PredictIO: A Package For Meta-Analysis of Immunotherapy Clinical Trials in Cancer
Author(s): Benjamin Haibe-Kains
Affiliation(s): University of Toronto
Social media: http://twitter.com/bhaibeka
Clinical profiling studies have shed light on molecular features and mechanisms that modulate response or resistance to immunotherapy but their predictive value remains largely unclear. We (Bareche et al., Annals of Oncology 2022) and others (Litchfield et al., Cell 2021) have recently curated a compendium of public datasets of DNA, RNA and clinical profiles of patients treated with immunotherapy. These multimodal datasets have been processed transparently and reproducibly using our ORCESTRA platform (Mammoliti, Nat Commun 2021) and have been made available to the community (21 datasets to date; orcestra.ca/clinical_icb). Leveraging our compendium of immunotherapy clinical datasets, we developed the PredictIO R package implementing a meta-analytical pipeline to assess the predictive value of molecular predictors robustly.

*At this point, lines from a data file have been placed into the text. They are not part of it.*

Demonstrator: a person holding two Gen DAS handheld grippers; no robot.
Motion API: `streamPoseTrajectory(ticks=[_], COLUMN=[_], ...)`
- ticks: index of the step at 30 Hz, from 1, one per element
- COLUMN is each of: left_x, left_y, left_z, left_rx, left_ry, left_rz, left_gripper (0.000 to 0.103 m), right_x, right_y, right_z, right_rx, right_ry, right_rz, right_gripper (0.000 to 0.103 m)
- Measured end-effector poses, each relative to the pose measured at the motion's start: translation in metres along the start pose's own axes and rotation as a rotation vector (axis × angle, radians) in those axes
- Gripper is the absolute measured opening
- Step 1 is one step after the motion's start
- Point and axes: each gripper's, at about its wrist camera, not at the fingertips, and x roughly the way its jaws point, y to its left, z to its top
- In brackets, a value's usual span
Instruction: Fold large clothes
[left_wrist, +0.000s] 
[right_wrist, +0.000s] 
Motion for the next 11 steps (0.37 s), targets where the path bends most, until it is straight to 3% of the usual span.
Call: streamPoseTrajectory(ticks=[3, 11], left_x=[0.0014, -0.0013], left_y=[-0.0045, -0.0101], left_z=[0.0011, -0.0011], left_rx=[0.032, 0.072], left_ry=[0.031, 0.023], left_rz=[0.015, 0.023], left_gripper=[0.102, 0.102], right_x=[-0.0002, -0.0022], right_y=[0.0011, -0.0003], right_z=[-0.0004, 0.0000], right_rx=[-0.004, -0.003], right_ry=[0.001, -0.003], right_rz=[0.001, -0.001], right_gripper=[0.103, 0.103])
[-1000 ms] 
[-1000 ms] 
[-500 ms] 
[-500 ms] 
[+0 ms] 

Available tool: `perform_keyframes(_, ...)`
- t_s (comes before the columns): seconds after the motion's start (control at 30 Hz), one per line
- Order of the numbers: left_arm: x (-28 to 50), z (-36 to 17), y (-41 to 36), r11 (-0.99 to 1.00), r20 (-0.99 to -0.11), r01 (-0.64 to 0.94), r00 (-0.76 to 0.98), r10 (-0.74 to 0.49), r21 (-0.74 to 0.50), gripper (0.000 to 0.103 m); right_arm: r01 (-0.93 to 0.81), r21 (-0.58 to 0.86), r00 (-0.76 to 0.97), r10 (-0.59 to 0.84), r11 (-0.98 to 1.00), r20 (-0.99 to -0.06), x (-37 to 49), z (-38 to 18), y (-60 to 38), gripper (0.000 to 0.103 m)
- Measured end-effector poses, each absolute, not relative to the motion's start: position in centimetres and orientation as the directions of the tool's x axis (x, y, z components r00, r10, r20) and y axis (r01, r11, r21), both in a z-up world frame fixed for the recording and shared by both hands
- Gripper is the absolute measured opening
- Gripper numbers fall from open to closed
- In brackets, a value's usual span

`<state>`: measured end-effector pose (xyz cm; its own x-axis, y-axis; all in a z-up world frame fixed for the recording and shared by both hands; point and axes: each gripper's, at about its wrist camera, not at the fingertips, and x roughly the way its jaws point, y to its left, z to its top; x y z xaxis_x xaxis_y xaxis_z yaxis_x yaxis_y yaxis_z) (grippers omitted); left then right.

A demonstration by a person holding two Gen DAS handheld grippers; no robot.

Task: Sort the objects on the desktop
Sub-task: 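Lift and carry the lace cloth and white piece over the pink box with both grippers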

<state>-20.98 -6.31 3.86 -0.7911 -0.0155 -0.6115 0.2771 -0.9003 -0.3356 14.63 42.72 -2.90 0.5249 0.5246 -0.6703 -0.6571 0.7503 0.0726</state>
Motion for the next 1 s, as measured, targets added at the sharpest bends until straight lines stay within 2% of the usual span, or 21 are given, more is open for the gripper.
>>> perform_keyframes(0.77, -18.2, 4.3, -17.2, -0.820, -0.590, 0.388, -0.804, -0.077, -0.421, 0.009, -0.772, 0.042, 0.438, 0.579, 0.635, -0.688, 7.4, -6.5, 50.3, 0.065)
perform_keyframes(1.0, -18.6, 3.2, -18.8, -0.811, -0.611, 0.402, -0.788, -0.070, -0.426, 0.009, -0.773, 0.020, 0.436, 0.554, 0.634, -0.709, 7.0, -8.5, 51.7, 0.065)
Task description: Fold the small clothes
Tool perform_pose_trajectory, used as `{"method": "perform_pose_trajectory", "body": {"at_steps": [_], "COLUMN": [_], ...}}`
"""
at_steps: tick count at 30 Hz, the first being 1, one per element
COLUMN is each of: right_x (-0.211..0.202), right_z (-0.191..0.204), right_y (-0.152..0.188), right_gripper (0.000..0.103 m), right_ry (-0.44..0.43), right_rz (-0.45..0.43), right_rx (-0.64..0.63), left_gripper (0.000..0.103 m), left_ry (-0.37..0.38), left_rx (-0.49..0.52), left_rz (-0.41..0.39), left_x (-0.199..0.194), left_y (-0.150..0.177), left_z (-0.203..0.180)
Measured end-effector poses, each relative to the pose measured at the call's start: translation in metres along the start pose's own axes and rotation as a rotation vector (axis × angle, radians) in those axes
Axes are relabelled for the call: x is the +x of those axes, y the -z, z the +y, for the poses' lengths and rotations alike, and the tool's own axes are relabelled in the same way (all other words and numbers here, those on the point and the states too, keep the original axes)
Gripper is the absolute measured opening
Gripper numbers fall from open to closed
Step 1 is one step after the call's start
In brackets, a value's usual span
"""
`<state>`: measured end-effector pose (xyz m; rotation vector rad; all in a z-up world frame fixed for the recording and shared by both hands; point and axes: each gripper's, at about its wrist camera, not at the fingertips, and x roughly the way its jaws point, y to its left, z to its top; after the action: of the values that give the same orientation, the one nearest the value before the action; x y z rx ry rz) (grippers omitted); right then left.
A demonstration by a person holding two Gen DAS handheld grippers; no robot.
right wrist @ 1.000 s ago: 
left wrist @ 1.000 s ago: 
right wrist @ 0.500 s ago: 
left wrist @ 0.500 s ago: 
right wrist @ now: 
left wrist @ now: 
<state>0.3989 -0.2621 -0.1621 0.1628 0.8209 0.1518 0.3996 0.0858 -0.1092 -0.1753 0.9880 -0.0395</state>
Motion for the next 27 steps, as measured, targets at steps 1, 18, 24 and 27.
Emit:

We first used PredictIO to compute the association between immunotherapy response and established biomarkers (eg, tumor mutation burden or CD8 gene expression) or published gene signatures (eg, mutational or gene expression signatures). We have also implemented a de novo RNA signature discovery pipeline built upon our meta-analysis pipeline and developed a new predictor of immunotherapy response which seems to outperform state-of-the-art biomarkers and signatures; these findings have been published in (Bareche et al., Annals of Oncology 2022). These meta-analyses identified a subset of signatures that were significantly predictive in a pan-cancer setting, while observing that their predictive value depends on the cancer types. While promising, these initial studies suffer from severe limitations in terms of data availability for specific cancer types and the lack of frameworks to develop and validate multi-omics predictors of immunotherapy response in a collaborative and scalable way. We are currently working towards integrating more datasets in our compendium. In addition, we are working toward the development of predictive models integrating DNA, RNA and clinical profiles of the patients treated with immunotherapy. All new functions will be integrated into our PredictIO R package and into our predictio.ca web-application. All the code is made publicly available under the open-source MIT license.